# Your objective
In your answer, reproduce exactly the lines from the beginning of the listing below through the one containing "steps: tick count", and only those lines.

# Material provided
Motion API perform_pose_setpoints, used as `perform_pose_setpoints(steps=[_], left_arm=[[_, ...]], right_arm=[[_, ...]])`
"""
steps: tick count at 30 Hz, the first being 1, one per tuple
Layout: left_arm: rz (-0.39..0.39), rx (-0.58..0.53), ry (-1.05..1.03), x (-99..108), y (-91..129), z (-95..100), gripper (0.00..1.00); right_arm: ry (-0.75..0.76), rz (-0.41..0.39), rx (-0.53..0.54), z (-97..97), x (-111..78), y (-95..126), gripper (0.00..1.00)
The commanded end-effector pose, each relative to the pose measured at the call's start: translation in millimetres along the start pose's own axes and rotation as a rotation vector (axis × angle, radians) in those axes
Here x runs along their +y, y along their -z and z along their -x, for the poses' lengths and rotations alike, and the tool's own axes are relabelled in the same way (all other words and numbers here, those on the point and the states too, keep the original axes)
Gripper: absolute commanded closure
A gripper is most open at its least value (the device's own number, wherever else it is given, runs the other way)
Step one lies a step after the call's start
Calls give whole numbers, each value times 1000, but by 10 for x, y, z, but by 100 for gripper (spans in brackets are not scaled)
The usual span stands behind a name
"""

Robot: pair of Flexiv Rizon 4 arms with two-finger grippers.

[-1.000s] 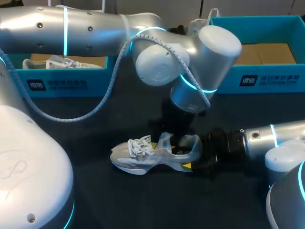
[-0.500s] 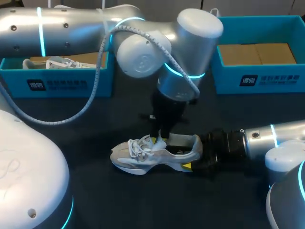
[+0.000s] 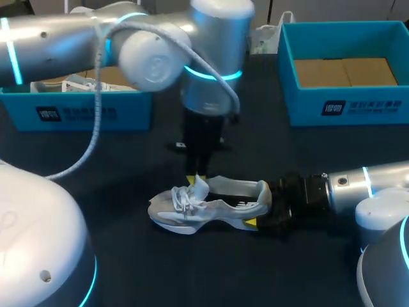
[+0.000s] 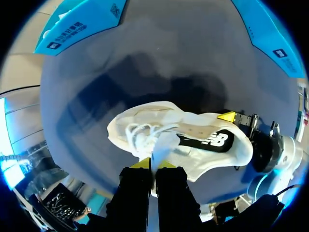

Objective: Take the shoe out of the shoebox, open the shoe tongue, remove and reinsert the insole, then place the shoe into the shoebox

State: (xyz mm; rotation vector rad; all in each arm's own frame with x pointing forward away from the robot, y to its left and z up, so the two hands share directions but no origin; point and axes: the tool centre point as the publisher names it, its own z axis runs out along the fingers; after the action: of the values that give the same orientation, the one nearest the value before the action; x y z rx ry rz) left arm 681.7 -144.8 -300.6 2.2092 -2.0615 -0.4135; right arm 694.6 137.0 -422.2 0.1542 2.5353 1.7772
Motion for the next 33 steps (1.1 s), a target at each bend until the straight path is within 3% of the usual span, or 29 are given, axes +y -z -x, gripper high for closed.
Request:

# Output for this task
Motion API perform_pose_setpoints, used as `perform_pose_setpoints(steps=[_], left_arm=[[_, ...]], right_arm=[[_, ...]])`
"""
steps: tick count at 30 Hz, the first being 1, one per tuple

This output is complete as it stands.